With the last survivors of the Holocaust passing away, places where the Holocaust happened are becoming more important to ensure Holocaust education and remembrance for the decades to come and reveal the European and local implications of this genocide. Holocaust sites face a wide range of challenges that complicate their preservation for future generations. They include a lack of visitors, a lack of ownership and commitment of local and regional authorities, a lack of resources, natural disasters and human-made destruction, a lack of information and educational programmes, limited access to digital information, and finally being unmarked.

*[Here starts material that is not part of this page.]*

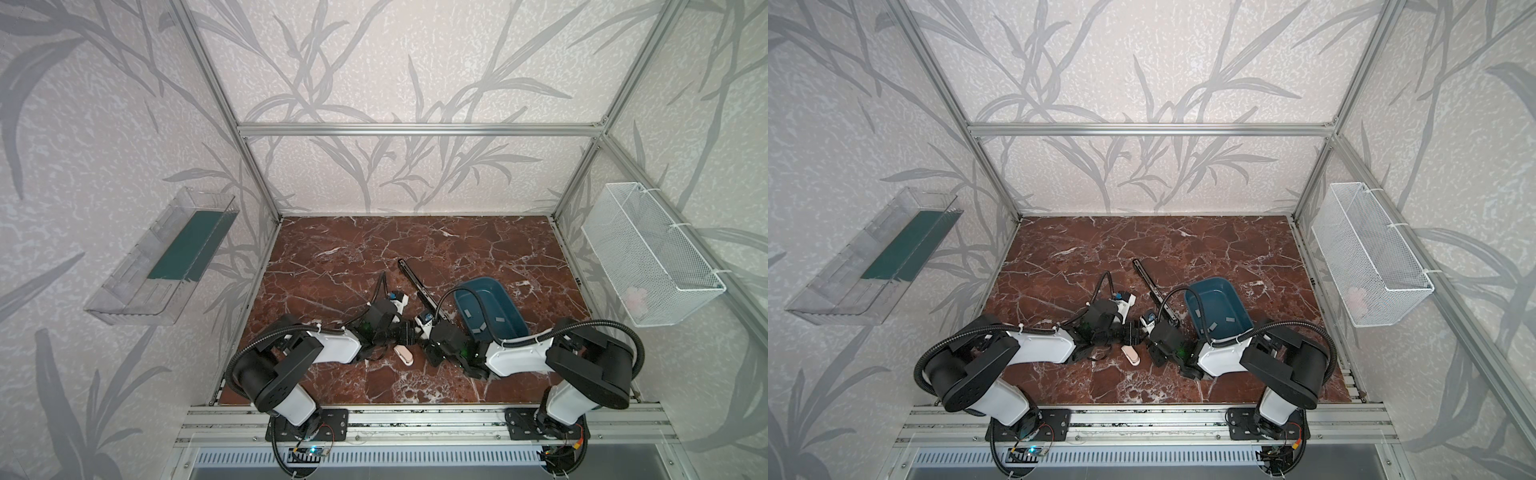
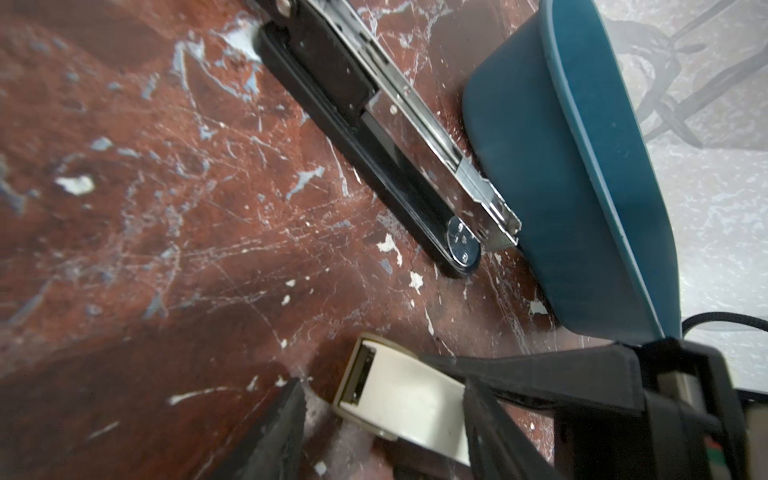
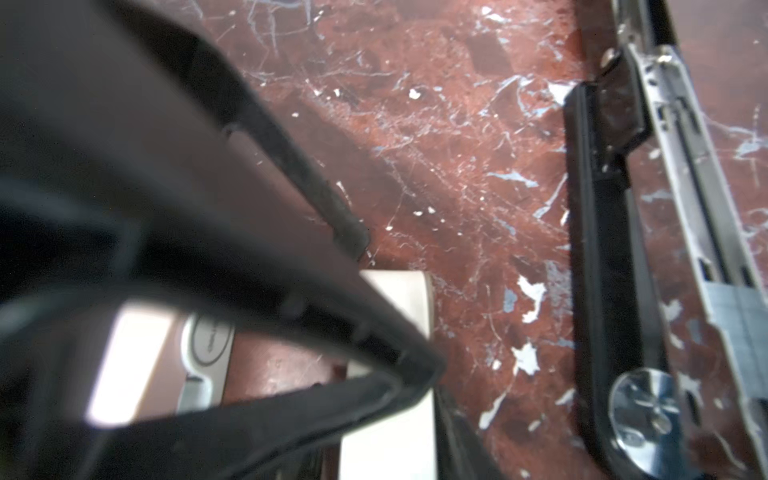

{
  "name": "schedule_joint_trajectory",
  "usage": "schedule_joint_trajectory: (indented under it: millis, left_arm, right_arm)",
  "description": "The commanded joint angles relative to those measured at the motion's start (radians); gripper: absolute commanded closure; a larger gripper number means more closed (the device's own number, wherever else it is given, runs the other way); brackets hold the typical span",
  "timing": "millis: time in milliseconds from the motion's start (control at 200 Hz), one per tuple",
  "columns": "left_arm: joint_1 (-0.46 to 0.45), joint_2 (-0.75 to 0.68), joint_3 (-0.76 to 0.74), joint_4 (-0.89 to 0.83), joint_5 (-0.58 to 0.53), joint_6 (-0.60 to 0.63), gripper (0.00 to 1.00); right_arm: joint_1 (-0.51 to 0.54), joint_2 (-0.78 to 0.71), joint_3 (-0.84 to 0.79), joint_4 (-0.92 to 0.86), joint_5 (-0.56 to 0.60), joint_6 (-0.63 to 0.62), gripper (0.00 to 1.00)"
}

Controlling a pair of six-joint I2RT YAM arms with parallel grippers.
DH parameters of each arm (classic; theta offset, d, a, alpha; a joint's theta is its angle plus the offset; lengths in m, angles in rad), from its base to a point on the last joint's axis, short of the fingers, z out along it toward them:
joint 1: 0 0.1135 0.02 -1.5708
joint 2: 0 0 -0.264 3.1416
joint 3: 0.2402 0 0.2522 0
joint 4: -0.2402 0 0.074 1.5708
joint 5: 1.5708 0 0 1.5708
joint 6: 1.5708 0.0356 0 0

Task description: Load the staples into the stapler

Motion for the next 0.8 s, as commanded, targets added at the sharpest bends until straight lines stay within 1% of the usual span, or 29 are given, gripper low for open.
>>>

This can lead to the distortion of the historic facts.
Expected tasks include:
- Establishing and sustaining the secretariat;
- Information gathering and the mapping of good practices and relevant existing projects;
- Developing a vision for the future of the network and sites that join, as well as a procedure and criteria for places and sites to join the network;
- Develop a website and visual identity for the network;
- Promoting the network among the relevant stakeholders;
- Organising working groups with representatives of sites and, regional and local authorities;
- Organising conferences on preserving and maintaining Holocaust sites, workshops in EU Member States to support regional and local authorities to safeguard sites, and ceremonies.
Building the “European network of places where the Holocaust happened” is a commitment of the European Commission in the EU Strategy on combating antisemitism and fostering Jewish life. The European Network of Places Where the Holocaust Happened shall reach 50 sites by the end of 2027.